Aleck se trouva flattée, si flattée qu’elle céda et abandonna mille dollars, ce qui, selon elle, était une folie. Sally l’embrassa une bonne douzaine de fois et n’arrivait pas à témoigner toute sa gratitude et toute sa joie. Cette nouvelle marque d’affection fit franchir à Aleck les limites de la prudence et avant qu’elle ait pu se reprendre, elle avait fait une autre concession à son heureux époux en lui accordant deux mille dollars sur les cinquante ou soixante mille qu’elle comptait retirer au bout d’une année des vingt mille restant de l’héritage.
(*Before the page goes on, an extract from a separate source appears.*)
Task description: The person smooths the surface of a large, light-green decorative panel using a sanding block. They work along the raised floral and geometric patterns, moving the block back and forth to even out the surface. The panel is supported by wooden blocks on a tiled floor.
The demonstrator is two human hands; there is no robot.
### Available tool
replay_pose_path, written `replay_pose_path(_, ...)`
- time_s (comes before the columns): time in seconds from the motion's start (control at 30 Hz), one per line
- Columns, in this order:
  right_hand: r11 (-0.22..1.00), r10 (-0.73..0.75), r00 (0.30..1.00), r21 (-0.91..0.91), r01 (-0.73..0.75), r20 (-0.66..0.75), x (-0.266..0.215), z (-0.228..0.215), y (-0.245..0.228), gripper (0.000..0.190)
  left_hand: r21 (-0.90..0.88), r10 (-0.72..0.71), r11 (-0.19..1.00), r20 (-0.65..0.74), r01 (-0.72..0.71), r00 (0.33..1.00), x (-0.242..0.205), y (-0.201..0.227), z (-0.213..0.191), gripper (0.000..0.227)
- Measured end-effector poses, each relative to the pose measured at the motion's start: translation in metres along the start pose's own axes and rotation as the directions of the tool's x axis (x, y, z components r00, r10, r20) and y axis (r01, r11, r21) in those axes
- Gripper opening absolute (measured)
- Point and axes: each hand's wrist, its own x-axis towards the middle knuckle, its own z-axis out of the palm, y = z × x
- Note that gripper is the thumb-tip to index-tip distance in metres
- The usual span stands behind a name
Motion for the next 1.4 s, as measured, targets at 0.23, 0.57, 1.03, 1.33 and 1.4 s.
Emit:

Les yeux remplis de larmes de joie, Sally s’écria:
—Oh! je veux te serrer bien fort!
Et il le fit. Il reprit ensuite son bloc-notes et se prit à marquer, pour les premiers achats, les objets qu’il désirait acheter tout d’abord: cheval, voiture, traîneau, couverture de fourrure, souliers vernis, chien, chapeau de soie, dentier...
—Dis-moi, Aleck?
—Eh bien?
—Tu fais des comptes, n’est-ce pas? Voilà qui va bien. As-tu trouvé le placement des vingt mille maintenant?
—Non. Ça ne presse pas. Il me faut chercher et réfléchir encore.
—Mais, je te vois faire des chiffres... Que combines-tu alors?